It’s dizzyingly strange to be a student again, 5 years after I first graduated. I am older (not a lot wiser), and in the interim I have got married and bought a house. I joke that nowadays while many of my fellow students are out enjoying the nightlife, I am returning to my house in rural Devon and making compost! In addition to this there is the peculiar fact that I was once an arts student and now I find myself a sciences student. I am an odd sort of chrysalis. So you’ll have to forgive the somewhat predictable blog post from the historian-turned-data-scientist: it’s all part of my transition process.
We’ve now talked about what data science is – but where did it come from? Why had most of us not heard of it until recently? These are not necessarily simple questions to answer as, ‘data’ and ‘science’ being well-established words in their own right, it can be quite difficult to see exactly when they stopped being two distinct words pushed together and became bound up in a new concept. It would have been much easier to trace back if someone had come up with a new word. (In fact someone did, in a way. In 1974 a Danish computer scientist called Peter Naur suggested the term ‘datalogy’ to describe data processing methods. Thankfully we’re not still using that today – I have tried saying it aloud several times and my enunciation is laughable. I would haltingly have to tell people that I was a ‘datalogist’ – it would not do.)

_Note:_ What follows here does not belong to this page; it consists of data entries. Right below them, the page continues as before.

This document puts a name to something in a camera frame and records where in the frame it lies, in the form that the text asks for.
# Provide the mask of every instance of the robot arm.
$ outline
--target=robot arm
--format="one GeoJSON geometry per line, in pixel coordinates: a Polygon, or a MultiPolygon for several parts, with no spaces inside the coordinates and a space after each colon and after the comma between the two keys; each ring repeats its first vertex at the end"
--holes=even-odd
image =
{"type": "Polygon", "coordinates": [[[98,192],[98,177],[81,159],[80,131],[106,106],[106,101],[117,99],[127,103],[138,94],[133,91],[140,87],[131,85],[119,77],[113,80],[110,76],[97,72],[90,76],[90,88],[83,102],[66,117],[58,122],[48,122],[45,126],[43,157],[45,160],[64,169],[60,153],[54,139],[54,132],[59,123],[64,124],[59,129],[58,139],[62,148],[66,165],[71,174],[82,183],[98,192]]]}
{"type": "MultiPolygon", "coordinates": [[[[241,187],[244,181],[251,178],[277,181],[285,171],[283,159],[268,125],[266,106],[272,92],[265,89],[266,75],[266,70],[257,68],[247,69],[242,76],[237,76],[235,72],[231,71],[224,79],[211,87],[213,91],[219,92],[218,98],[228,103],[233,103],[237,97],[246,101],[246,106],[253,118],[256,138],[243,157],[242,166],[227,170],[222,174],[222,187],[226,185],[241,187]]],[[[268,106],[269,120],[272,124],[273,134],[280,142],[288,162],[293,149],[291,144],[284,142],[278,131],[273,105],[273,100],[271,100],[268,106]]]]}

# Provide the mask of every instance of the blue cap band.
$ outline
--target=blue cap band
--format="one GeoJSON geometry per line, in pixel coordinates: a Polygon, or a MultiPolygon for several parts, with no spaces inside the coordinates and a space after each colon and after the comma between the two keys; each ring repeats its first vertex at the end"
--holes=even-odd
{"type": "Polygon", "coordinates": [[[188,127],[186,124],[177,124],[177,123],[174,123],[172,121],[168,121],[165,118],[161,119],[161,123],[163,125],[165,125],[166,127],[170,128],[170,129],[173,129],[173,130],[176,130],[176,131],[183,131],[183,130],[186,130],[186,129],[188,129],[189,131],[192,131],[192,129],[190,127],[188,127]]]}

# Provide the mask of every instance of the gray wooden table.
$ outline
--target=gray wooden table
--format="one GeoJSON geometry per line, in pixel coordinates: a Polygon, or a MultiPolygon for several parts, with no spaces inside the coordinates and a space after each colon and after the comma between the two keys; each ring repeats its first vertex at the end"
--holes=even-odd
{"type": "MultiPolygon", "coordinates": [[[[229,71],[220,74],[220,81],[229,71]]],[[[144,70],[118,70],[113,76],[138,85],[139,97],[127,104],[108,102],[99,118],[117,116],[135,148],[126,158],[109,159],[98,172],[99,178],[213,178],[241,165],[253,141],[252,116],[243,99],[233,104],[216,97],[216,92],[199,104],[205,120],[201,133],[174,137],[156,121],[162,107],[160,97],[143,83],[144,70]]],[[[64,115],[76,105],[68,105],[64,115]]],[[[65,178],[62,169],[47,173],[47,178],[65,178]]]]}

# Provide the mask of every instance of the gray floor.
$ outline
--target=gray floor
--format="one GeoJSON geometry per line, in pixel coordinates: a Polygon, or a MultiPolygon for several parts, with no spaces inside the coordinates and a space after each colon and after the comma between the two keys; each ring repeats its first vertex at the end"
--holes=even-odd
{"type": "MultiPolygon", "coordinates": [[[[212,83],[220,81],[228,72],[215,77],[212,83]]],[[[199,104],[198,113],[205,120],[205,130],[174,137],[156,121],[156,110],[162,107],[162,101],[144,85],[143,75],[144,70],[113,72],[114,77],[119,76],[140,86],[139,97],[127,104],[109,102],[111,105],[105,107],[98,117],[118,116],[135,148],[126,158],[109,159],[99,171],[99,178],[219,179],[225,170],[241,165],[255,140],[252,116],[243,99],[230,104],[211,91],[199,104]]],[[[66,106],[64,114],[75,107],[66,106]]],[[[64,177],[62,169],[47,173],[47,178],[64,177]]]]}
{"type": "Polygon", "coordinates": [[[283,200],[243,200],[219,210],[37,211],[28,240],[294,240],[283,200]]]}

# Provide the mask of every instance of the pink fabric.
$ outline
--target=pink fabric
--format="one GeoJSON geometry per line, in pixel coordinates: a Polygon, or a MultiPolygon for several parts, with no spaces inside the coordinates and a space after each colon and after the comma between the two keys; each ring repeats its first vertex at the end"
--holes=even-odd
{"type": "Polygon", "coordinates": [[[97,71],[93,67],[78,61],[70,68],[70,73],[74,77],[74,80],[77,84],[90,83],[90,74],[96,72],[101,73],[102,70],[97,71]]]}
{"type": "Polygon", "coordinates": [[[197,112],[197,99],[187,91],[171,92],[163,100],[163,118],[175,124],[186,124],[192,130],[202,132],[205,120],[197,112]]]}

Data science as a term seems to have sprung into existence in 1996, with its inclusion in a statistical conference title: “Data Science, classification, and related methods”. A year later, a Taiwanese statistician called Jeff C. Wu gave a lecture entitled, with admirable efficiency: “Statistics = Data Science?”. He answered this question in the affirmative – proposing that statistics be replaced by data science. Then in 2001, an American computer scientist called William S. Cleveland proposed a new discipline of data science, which would be broader than statistics and would incorporate advances in computing. In 2002 the Data Science Journal began to be published, which was followed a year later by similarly-named The Journal of Data Science.
With this flurry of activity around the turn of the millennium, the term was born. But I still wasn’t aware of data science (and I don’t think this is solely because I was ten in 2003). Why has the term become so popular in recent years?
The answer, unsurprisingly, relates to the Internet. The Internet heralded an extraordinary boom in data, resulting in a sudden high demand for its study and manipulation. Startups were built on data. Big Internet-based corporations ran on and churned out the stuff. Social media exploded. Data became the 21st century commodity, and so the developing discipline of data science found its foothold.
This brings us to the present day, in which ‘data science’ and ‘big data’ have become buzzwords of the moment. But before it was fed by the Internet, we can see that data science was born of parent disciplines statistics and computer science. These have much longer histories. But I think that’s an exercise for another day.